━━━━━ Exercise data ━━━━━

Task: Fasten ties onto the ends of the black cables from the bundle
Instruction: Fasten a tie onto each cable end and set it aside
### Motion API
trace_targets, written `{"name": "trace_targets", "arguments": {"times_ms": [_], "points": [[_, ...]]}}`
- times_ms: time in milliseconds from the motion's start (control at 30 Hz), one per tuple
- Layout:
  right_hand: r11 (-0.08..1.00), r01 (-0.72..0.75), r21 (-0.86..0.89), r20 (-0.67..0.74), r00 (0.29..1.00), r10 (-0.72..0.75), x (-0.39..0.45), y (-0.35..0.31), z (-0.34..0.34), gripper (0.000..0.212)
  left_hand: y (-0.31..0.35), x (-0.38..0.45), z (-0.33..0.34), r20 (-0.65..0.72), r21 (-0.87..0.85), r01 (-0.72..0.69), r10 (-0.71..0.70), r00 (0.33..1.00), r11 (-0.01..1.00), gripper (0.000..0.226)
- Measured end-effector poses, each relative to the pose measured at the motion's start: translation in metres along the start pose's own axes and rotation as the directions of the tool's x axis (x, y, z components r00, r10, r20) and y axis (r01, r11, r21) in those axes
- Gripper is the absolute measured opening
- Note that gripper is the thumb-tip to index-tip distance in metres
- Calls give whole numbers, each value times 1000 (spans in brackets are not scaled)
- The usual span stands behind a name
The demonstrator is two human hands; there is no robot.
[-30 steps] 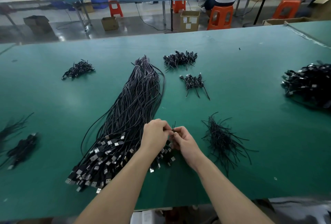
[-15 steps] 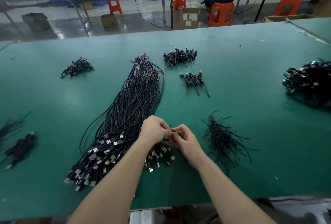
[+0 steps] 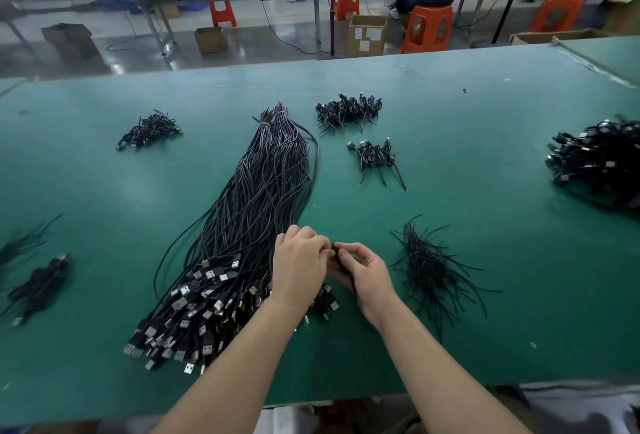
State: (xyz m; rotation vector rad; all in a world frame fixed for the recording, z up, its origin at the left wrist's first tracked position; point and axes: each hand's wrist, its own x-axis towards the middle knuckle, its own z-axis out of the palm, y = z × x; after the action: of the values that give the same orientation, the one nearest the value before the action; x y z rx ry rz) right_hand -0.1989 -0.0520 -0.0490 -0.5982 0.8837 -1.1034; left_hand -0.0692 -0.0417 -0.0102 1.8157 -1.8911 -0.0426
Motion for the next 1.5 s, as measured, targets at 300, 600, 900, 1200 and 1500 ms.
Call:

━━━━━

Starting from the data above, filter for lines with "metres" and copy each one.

- Measured end-effector poses, each relative to the pose measured at the motion's start: translation in metres along the start pose's own axes and rotation as the directions of the tool's x axis (x, y, z components r00, r10, r20) and y axis (r01, r11, r21) in those axes
- Note that gripper is the thumb-tip to index-tip distance in metres

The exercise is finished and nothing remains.